_Task prompt_
Please reproduce the lines of the records below from the one holding "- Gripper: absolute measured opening" through the one holding "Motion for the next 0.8", inclusive, skipping all pictures.
[[ Input for this task open ]]
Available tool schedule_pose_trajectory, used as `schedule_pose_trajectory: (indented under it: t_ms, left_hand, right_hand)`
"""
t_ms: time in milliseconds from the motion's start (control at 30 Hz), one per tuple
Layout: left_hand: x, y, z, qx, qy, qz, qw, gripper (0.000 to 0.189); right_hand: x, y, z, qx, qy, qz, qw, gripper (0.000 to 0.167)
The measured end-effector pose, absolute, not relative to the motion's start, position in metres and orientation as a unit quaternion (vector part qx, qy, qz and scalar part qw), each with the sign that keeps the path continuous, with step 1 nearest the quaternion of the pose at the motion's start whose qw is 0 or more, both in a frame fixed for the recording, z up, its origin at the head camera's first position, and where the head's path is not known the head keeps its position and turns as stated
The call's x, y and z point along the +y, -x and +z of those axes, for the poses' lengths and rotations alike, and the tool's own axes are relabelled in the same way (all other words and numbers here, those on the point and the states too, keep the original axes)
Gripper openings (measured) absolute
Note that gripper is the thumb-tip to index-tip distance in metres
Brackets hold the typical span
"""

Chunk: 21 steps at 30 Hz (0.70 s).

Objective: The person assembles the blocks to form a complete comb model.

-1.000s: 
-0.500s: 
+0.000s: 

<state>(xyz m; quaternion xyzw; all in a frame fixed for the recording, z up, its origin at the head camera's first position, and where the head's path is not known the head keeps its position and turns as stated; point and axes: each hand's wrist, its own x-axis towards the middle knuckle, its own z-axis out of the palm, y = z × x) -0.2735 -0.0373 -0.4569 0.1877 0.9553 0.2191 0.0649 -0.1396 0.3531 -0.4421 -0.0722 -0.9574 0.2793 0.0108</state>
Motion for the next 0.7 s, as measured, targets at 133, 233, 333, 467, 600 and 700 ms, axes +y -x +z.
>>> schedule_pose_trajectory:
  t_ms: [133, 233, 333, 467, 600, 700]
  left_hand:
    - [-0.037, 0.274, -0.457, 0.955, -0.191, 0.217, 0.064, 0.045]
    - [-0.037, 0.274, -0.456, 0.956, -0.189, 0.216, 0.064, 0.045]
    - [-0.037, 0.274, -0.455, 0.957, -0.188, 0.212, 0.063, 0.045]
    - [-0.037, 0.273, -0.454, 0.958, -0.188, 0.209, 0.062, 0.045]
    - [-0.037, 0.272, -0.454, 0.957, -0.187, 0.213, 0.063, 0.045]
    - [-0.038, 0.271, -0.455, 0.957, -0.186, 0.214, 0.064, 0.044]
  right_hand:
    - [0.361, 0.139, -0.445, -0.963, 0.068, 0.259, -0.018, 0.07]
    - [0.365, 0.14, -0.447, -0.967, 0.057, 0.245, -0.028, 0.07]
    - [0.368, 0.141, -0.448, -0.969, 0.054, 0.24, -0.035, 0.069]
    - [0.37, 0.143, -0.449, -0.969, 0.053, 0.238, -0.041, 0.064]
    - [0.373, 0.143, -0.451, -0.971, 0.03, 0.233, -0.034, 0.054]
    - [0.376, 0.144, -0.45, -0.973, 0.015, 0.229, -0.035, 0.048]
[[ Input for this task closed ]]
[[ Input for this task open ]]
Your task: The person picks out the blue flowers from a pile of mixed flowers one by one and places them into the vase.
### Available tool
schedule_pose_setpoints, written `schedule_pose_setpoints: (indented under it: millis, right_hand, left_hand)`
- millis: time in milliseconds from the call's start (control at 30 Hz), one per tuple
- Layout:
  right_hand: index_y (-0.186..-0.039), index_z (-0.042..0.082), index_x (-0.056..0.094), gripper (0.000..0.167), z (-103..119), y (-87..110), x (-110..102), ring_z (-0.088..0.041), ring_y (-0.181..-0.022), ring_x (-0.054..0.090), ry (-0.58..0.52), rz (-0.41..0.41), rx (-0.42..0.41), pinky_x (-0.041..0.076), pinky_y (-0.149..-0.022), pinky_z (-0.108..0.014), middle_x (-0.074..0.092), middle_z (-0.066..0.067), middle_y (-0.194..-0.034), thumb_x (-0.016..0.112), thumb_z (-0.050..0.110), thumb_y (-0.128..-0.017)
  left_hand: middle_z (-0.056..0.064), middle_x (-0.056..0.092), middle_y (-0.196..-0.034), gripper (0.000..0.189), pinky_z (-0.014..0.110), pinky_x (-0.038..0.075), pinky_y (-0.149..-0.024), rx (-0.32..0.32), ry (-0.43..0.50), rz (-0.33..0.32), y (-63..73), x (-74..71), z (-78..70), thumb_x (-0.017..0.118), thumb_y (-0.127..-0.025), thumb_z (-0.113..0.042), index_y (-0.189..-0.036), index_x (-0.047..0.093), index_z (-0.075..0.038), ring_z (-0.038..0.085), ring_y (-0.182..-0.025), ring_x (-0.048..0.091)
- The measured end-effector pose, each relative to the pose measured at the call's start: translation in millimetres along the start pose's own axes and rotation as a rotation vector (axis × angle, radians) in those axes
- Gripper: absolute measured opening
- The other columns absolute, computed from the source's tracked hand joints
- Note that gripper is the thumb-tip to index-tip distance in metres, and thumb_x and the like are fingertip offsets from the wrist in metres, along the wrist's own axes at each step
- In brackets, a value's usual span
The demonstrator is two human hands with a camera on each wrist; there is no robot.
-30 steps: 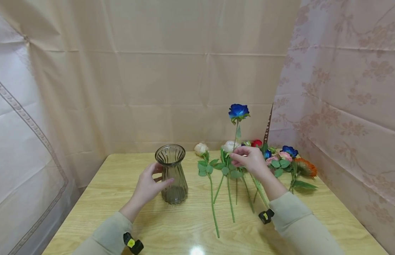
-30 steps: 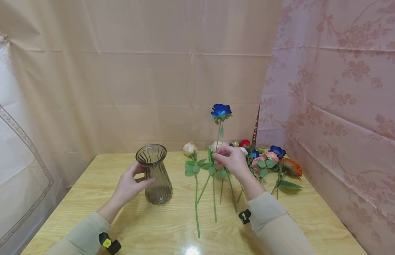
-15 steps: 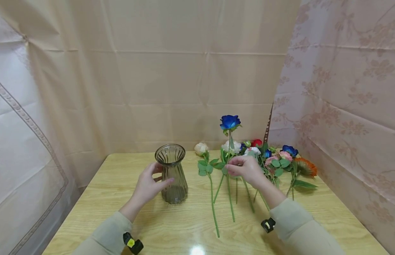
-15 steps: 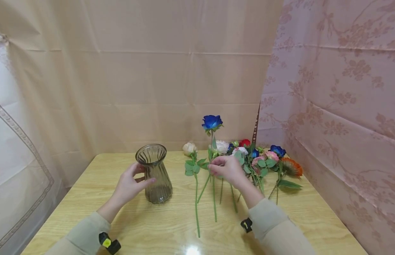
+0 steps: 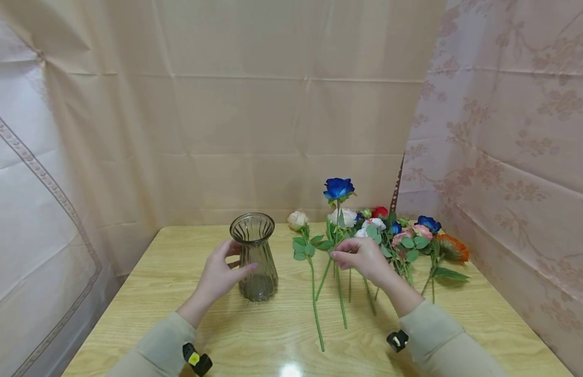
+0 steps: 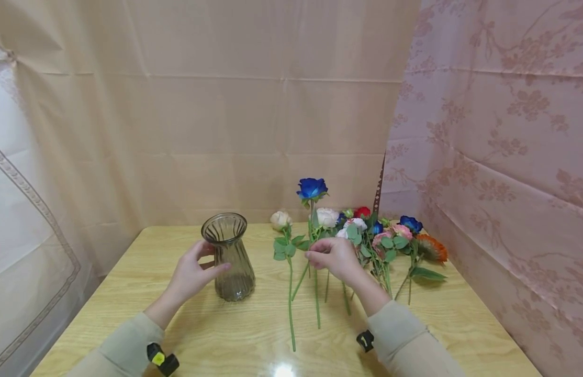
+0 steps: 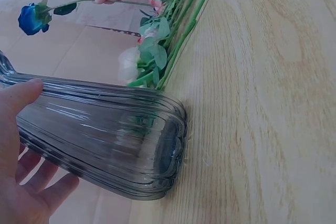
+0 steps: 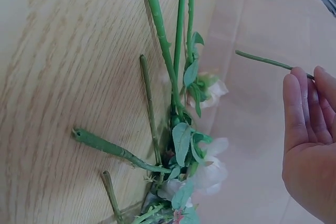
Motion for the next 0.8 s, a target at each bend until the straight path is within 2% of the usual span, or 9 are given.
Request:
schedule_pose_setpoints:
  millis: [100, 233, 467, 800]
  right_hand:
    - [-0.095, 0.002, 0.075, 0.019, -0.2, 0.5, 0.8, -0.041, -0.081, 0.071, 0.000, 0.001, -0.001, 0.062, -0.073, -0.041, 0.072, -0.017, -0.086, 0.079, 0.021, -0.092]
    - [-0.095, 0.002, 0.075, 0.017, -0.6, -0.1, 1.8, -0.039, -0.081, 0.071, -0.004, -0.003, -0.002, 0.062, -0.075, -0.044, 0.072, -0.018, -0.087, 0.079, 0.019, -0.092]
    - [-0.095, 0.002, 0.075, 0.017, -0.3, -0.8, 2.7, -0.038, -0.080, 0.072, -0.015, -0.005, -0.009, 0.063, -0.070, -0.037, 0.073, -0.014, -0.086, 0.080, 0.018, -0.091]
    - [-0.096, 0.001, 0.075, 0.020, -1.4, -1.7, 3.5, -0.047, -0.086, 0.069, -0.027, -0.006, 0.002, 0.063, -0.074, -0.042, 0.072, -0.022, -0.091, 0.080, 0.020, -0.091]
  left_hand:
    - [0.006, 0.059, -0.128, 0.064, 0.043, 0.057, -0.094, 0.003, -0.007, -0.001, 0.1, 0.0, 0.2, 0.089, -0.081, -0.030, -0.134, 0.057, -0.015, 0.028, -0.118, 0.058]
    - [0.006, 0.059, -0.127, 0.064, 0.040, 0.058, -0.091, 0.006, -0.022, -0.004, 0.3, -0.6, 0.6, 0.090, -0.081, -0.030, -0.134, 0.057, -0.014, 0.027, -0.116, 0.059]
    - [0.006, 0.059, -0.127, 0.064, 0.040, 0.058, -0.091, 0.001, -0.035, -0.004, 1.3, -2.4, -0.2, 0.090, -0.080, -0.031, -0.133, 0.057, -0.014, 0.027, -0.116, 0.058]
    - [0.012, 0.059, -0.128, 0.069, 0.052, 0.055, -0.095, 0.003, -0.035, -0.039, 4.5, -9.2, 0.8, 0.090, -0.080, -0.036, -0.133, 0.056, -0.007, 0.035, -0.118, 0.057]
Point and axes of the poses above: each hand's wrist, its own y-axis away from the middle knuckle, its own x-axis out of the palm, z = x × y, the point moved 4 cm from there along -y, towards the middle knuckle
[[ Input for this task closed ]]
_Task result_
- Gripper: absolute measured opening
- The other columns absolute, computed from the source's tracked hand joints
- Note that gripper is the thumb-tip to index-tip distance in metres, and thumb_x and the like are fingertip offsets from the wrist in metres, along the wrist's own axes at each step
- In brackets, a value's usual span
The demonstrator is two human hands with a camera on each wrist; there is no robot.
-30 steps: 
-30 steps: 
-15 steps: 
-15 steps: 
+0 steps: 
+0 steps: 
+0 steps: 
+0 steps: 
Motion for the next 0.8 s, a target at each bend until the straight path is within 2% of the usual span, or 9 are given.

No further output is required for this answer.